Simba drivers are embedded in many business intelligence and analytics platforms, including Microsoft Power BI, Tableau, Google BigQuery, Amazon Redshift, Databricks, and Snowflake. The technology also supports Logi Symphony, an embedded analytics platform from insightsoftware.

Simba has a history of early innovation, including releasing the first ODBC driver for Apache Hive in 2012, which enabled SQL-based access to Hadoop environments. Today, Simba develops and maintains drivers for both cloud-native and on-premises systems.

== Services ==

Simba offers prebuilt ODBC and JDBC drivers that enable access to a wide variety of data sources, including relational databases, cloud platforms, and big data systems. In addition to its commercial driver portfolio, Simba provides integration and driver development services with a focus on original equipment manufacturer (OEM) solutions.

The company develops custom and white-labeled drivers for software vendors and enterprise applications, and also performs certification and compatibility testing to ensure compliance with analytics and data processing tools. Supported platforms include Tableau, Microsoft Excel, and other business intelligence environments.

==History==

Simba was founded in 1991 under the name PageAhead Software, with offices in Vancouver, British Columbia, and Seattle, Washington. In 1992, the company collaborated with Microsoft to co-develop the first standards-based ODBC driver, known as Simba.DLL, which was included in Microsoft Windows 3.1. The company was renamed Simba Technologies in 1995 and began focusing on data connectivity toolkits and driver development.

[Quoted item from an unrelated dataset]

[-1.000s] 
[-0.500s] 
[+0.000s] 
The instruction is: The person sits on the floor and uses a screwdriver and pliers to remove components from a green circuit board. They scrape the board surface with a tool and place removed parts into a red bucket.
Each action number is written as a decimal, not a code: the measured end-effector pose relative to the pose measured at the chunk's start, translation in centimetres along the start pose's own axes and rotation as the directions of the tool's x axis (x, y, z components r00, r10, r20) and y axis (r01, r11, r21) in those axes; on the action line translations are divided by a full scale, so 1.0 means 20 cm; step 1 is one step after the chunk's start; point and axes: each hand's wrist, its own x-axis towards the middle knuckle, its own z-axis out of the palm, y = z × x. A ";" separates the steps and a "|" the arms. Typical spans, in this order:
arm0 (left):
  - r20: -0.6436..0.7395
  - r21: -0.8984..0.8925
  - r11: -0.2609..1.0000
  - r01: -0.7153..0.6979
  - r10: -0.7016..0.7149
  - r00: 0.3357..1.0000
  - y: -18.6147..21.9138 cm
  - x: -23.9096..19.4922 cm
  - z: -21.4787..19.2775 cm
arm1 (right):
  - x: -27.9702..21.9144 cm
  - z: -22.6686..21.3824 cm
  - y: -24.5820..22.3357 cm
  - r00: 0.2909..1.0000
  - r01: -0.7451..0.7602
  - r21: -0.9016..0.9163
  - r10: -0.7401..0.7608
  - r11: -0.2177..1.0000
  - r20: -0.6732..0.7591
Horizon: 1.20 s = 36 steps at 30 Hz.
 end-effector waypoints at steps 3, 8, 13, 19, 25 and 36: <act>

Throughout the 1990s and early 2000s, Simba expanded its offerings to include toolkits for JDBC, OLE DB, and XMLA, and collaborated with companies such as Oracle, SAP, and Attachmate on data access technologies.

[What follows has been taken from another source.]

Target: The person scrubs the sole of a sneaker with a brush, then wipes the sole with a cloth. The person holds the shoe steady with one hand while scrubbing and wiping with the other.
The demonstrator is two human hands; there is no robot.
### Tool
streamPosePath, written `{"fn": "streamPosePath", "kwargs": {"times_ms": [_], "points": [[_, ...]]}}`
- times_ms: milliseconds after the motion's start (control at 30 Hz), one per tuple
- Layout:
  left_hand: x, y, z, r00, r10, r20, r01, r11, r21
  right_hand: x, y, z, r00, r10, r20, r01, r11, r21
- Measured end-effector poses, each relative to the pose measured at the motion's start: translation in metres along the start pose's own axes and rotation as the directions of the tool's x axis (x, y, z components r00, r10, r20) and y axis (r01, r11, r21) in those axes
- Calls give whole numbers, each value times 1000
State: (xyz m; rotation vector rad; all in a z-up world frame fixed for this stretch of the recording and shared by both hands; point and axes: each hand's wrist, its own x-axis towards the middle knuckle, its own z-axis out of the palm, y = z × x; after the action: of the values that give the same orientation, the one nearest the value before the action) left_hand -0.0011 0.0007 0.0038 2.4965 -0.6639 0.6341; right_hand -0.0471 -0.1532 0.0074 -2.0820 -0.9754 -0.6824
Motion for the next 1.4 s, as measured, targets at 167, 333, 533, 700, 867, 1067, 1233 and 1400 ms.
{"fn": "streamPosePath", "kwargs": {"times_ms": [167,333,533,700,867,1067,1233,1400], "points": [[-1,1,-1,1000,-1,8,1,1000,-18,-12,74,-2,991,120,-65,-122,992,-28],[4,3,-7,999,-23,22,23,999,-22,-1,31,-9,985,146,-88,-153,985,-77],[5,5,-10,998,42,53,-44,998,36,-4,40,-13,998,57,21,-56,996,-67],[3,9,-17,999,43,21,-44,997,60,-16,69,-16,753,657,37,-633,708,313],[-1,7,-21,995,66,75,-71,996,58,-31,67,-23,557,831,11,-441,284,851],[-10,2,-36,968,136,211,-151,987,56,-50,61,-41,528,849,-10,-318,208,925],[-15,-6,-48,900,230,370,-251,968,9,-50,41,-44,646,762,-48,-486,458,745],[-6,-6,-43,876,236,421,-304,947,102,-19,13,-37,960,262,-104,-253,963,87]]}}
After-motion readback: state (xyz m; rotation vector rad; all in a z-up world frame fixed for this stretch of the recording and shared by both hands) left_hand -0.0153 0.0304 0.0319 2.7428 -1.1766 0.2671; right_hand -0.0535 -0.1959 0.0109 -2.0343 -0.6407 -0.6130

In 2012, Simba developed one of the first ODBC drivers for Apache Hive, enabling SQL-based access to Hadoop data sources.

Simba was acquired by Magnitude Software in 2016, and became part of insightsoftware in 2021 following its acquisition of Magnitude. Today, Simba operates as the data connectivity division of insightsoftware, supporting a wide range of platforms in analytics, business intelligence, and data engineering.

In 1993, the company was the first to introduce an ODBC Software Development Kit SDK to build custom ODBC drivers allowing users to use standard-compliant Business Intelligence BI applications and platforms, such as PowerBI, Microsoft Excel, Tableau, Alteryx and SAP BusinessObjects for analysis and reporting.

In 2012 Simba Technologies developed an ODBC driver for Hadoop/Hive Big Data sources. The ODBC 3.52 driver enables users to directly access and analyse Big Data sources, using the BI tool of their choice.

== Timeline ==

- 1991 – PageAhead Software is founded in Vancouver, British Columbia, and Seattle, Washington.
- 1992 – Microsoft partners with PageAhead to develop Simba ODBC.
- 1993 – Microsoft includes Simba technology in Windows 3.1.
- 1995 – PageAhead Software changes its name to Simba Technologies.
- 2012 – Simba releases the first ODBC driver for Apache Hive.
- 2016 – Magnitude Software acquires Simba Technologies.
- 2019 – SimbaEngine X SDK receives performance improvements and extended support for cloud-native platforms, including Snowflake and Google BigQuery.
- 2020 – Simba positioned as the enterprise data connectivity layer within Magnitude’s analytics and ERP product ecosystem.
- 2021 – insightsoftware acquires Magnitude Software, integrating Simba into its portfolio.
- 2024 – insightsoftware releases Simba Workday Drivers for real-time data integration with Workday.